### Task brief
Reproduce without change the lines in the material below that run from the one with "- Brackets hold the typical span" to the end, and nothing more.

--- Data below ---

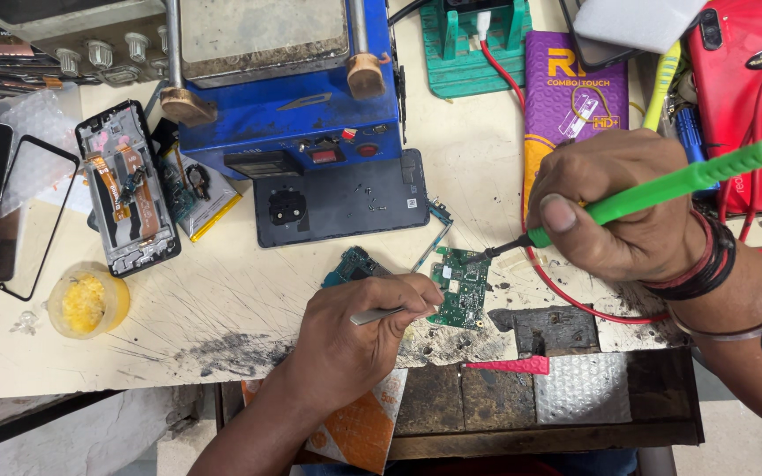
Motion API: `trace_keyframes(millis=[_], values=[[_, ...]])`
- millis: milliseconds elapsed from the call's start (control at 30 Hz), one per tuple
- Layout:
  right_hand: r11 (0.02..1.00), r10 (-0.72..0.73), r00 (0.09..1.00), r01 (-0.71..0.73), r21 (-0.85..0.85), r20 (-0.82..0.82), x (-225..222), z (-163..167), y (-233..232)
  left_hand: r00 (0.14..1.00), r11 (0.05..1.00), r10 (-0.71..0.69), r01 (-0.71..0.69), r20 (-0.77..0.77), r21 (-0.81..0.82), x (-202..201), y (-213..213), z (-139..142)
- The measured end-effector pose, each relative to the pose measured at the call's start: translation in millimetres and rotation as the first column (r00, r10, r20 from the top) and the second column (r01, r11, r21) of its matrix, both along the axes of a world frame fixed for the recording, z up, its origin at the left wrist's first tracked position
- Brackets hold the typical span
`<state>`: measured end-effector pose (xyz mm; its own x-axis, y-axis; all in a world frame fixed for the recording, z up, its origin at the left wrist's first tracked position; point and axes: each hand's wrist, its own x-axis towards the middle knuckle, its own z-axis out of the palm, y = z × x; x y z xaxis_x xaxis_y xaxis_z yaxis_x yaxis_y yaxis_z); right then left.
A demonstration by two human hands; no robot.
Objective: The person solders a green phone motherboard held on a cluttered repair bench, steadying the board with one hand while applying a green soldering iron to its contacts. They reposition the board and continue soldering different points, with a disassembled phone and tools around the work area.
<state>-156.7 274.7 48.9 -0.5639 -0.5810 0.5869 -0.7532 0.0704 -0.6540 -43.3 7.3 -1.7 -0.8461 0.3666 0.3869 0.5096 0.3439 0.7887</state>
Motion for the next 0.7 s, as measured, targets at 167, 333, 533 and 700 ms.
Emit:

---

### Expected answer
- Brackets hold the typical span
`<state>`: measured end-effector pose (xyz mm; its own x-axis, y-axis; all in a world frame fixed for the recording, z up, its origin at the left wrist's first tracked position; point and axes: each hand's wrist, its own x-axis towards the middle knuckle, its own z-axis out of the palm, y = z × x; x y z xaxis_x xaxis_y xaxis_z yaxis_x yaxis_y yaxis_z); right then left.
A demonstration by two human hands; no robot.
Objective: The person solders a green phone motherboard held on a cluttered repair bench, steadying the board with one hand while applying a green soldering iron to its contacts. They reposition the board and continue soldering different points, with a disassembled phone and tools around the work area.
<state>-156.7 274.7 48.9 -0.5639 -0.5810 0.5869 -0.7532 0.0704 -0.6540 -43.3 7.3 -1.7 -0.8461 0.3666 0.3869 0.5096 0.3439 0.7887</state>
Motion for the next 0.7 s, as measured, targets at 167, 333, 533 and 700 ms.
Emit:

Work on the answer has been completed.